═══ Available data
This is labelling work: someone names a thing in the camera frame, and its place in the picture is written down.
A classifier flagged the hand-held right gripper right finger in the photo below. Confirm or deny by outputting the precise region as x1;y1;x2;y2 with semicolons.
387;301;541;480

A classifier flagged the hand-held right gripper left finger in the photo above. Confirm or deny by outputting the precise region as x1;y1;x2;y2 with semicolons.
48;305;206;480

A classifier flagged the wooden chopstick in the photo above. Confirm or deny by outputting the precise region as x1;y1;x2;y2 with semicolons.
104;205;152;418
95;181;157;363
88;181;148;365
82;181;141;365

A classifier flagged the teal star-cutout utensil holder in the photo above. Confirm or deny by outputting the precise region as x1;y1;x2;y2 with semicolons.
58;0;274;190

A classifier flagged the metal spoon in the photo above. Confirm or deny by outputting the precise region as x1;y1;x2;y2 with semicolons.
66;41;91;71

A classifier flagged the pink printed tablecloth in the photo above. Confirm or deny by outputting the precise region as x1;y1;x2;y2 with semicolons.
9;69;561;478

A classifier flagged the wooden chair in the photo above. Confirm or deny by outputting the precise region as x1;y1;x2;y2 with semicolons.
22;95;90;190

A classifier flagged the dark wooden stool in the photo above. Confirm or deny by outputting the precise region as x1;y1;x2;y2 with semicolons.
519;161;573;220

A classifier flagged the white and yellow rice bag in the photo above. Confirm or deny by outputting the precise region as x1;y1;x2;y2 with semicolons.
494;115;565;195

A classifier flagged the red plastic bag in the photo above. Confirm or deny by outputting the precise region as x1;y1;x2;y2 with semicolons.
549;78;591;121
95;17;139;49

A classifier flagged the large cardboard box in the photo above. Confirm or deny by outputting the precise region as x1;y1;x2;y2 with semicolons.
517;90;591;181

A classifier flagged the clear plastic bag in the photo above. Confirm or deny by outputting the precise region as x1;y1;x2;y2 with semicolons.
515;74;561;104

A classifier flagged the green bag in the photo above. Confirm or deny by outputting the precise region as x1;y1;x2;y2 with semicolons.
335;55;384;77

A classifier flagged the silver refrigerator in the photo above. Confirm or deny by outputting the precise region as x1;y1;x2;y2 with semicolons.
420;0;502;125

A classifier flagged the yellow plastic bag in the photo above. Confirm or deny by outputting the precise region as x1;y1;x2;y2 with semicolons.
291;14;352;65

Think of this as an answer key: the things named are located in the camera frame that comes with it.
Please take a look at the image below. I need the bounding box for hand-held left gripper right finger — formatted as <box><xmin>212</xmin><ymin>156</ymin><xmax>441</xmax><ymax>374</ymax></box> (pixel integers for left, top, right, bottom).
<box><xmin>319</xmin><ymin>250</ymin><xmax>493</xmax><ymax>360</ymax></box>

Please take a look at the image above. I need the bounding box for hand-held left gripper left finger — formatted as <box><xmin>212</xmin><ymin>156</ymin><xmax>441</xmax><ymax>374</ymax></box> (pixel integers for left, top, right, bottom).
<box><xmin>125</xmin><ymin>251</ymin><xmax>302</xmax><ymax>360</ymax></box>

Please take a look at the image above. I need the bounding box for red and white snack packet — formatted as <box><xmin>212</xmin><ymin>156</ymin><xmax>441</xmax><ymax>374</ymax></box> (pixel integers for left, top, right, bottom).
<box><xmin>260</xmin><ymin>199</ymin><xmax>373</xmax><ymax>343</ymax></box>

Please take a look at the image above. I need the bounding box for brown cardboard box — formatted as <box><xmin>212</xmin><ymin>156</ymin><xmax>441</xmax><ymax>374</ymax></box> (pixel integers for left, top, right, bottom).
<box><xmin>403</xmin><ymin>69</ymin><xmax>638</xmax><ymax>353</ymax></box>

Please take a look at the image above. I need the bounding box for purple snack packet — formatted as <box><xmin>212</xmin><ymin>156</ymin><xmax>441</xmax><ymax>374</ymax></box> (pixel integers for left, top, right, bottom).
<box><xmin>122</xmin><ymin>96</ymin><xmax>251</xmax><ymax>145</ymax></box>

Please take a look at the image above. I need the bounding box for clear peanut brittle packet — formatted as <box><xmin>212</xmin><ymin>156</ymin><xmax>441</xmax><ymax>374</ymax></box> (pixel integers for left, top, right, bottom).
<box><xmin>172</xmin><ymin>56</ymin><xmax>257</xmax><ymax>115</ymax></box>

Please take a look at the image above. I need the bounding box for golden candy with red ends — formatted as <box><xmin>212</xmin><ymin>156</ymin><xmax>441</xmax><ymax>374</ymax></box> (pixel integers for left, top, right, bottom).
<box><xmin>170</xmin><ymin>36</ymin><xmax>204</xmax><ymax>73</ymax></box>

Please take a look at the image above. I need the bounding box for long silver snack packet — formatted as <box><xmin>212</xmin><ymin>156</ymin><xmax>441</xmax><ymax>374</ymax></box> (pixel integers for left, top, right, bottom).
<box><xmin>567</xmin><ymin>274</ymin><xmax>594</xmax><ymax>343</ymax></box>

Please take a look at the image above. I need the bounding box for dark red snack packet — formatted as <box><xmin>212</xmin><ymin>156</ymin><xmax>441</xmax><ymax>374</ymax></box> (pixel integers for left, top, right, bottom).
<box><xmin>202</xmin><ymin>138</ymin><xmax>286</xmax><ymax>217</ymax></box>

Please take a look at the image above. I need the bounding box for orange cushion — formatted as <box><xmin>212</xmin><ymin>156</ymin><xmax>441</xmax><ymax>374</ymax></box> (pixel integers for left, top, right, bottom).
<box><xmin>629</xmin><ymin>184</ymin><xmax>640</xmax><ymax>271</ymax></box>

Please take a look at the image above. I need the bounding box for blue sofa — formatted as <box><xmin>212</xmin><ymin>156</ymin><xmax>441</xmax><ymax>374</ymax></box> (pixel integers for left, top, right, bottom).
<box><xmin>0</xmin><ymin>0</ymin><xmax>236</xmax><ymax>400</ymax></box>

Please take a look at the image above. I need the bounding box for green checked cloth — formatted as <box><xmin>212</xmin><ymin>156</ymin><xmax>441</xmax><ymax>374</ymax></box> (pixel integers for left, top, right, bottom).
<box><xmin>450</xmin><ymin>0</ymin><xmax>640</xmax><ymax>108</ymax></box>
══════
### What to work on:
Using the data above, output each line exactly.

### Your response:
This is labelling work: someone names a thing in the camera frame, and its place in the picture is written down.
A classifier flagged the hand-held right gripper right finger in the photo below. Confirm or deny by outputting the precise region as x1;y1;x2;y2 with semicolons.
387;301;541;480

A classifier flagged the hand-held right gripper left finger in the photo above. Confirm or deny by outputting the precise region as x1;y1;x2;y2 with semicolons.
48;305;206;480

A classifier flagged the wooden chopstick in the photo above. Confirm or deny by outputting the precise region as x1;y1;x2;y2 with semicolons.
104;205;152;418
95;181;157;363
88;181;148;365
82;181;141;365

A classifier flagged the teal star-cutout utensil holder in the photo above. Confirm or deny by outputting the precise region as x1;y1;x2;y2 with semicolons.
58;0;274;190

A classifier flagged the metal spoon in the photo above. Confirm or deny by outputting the precise region as x1;y1;x2;y2 with semicolons.
66;41;91;71

A classifier flagged the pink printed tablecloth in the photo above. Confirm or deny by outputting the precise region as x1;y1;x2;y2 with semicolons.
9;69;561;478

A classifier flagged the wooden chair in the photo above. Confirm or deny by outputting the precise region as x1;y1;x2;y2 with semicolons.
22;95;90;190

A classifier flagged the dark wooden stool in the photo above. Confirm or deny by outputting the precise region as x1;y1;x2;y2 with semicolons.
519;161;573;220

A classifier flagged the white and yellow rice bag in the photo above. Confirm or deny by outputting the precise region as x1;y1;x2;y2 with semicolons.
494;115;565;195

A classifier flagged the red plastic bag in the photo above. Confirm or deny by outputting the precise region as x1;y1;x2;y2 with semicolons.
549;78;591;121
95;17;139;49

A classifier flagged the large cardboard box in the photo above. Confirm or deny by outputting the precise region as x1;y1;x2;y2 with semicolons.
517;90;591;181

A classifier flagged the clear plastic bag in the photo above. Confirm or deny by outputting the precise region as x1;y1;x2;y2 with semicolons.
515;74;561;104

A classifier flagged the green bag in the photo above. Confirm or deny by outputting the precise region as x1;y1;x2;y2 with semicolons.
335;55;384;77

A classifier flagged the silver refrigerator in the photo above. Confirm or deny by outputting the precise region as x1;y1;x2;y2 with semicolons.
420;0;502;125

A classifier flagged the yellow plastic bag in the photo above. Confirm or deny by outputting the precise region as x1;y1;x2;y2 with semicolons.
291;14;352;65

Think of this as an answer key: the things named are located in the camera frame that comes with it.
Please take a look at the image below. I need the bounding box for hand-held left gripper right finger — formatted as <box><xmin>212</xmin><ymin>156</ymin><xmax>441</xmax><ymax>374</ymax></box> (pixel integers for left, top, right, bottom).
<box><xmin>319</xmin><ymin>250</ymin><xmax>493</xmax><ymax>360</ymax></box>

Please take a look at the image above. I need the bounding box for hand-held left gripper left finger — formatted as <box><xmin>212</xmin><ymin>156</ymin><xmax>441</xmax><ymax>374</ymax></box> (pixel integers for left, top, right, bottom).
<box><xmin>125</xmin><ymin>251</ymin><xmax>302</xmax><ymax>360</ymax></box>

Please take a look at the image above. I need the bounding box for red and white snack packet — formatted as <box><xmin>212</xmin><ymin>156</ymin><xmax>441</xmax><ymax>374</ymax></box> (pixel integers for left, top, right, bottom).
<box><xmin>260</xmin><ymin>199</ymin><xmax>373</xmax><ymax>343</ymax></box>

Please take a look at the image above. I need the bounding box for brown cardboard box — formatted as <box><xmin>212</xmin><ymin>156</ymin><xmax>441</xmax><ymax>374</ymax></box> (pixel integers for left, top, right, bottom).
<box><xmin>403</xmin><ymin>69</ymin><xmax>638</xmax><ymax>353</ymax></box>

Please take a look at the image above. I need the bounding box for purple snack packet — formatted as <box><xmin>212</xmin><ymin>156</ymin><xmax>441</xmax><ymax>374</ymax></box> (pixel integers for left, top, right, bottom).
<box><xmin>122</xmin><ymin>96</ymin><xmax>251</xmax><ymax>145</ymax></box>

Please take a look at the image above. I need the bounding box for clear peanut brittle packet — formatted as <box><xmin>212</xmin><ymin>156</ymin><xmax>441</xmax><ymax>374</ymax></box> (pixel integers for left, top, right, bottom).
<box><xmin>172</xmin><ymin>56</ymin><xmax>257</xmax><ymax>115</ymax></box>

Please take a look at the image above. I need the bounding box for golden candy with red ends — formatted as <box><xmin>212</xmin><ymin>156</ymin><xmax>441</xmax><ymax>374</ymax></box> (pixel integers for left, top, right, bottom).
<box><xmin>170</xmin><ymin>36</ymin><xmax>204</xmax><ymax>73</ymax></box>

Please take a look at the image above. I need the bounding box for long silver snack packet — formatted as <box><xmin>212</xmin><ymin>156</ymin><xmax>441</xmax><ymax>374</ymax></box> (pixel integers for left, top, right, bottom).
<box><xmin>567</xmin><ymin>274</ymin><xmax>594</xmax><ymax>343</ymax></box>

Please take a look at the image above. I need the bounding box for dark red snack packet — formatted as <box><xmin>212</xmin><ymin>156</ymin><xmax>441</xmax><ymax>374</ymax></box> (pixel integers for left, top, right, bottom).
<box><xmin>202</xmin><ymin>138</ymin><xmax>286</xmax><ymax>217</ymax></box>

Please take a look at the image above. I need the bounding box for orange cushion — formatted as <box><xmin>212</xmin><ymin>156</ymin><xmax>441</xmax><ymax>374</ymax></box> (pixel integers for left, top, right, bottom).
<box><xmin>629</xmin><ymin>184</ymin><xmax>640</xmax><ymax>271</ymax></box>

Please take a look at the image above. I need the bounding box for blue sofa — formatted as <box><xmin>212</xmin><ymin>156</ymin><xmax>441</xmax><ymax>374</ymax></box> (pixel integers for left, top, right, bottom).
<box><xmin>0</xmin><ymin>0</ymin><xmax>236</xmax><ymax>400</ymax></box>

Please take a look at the image above. I need the bounding box for green checked cloth — formatted as <box><xmin>212</xmin><ymin>156</ymin><xmax>441</xmax><ymax>374</ymax></box> (pixel integers for left, top, right, bottom).
<box><xmin>450</xmin><ymin>0</ymin><xmax>640</xmax><ymax>108</ymax></box>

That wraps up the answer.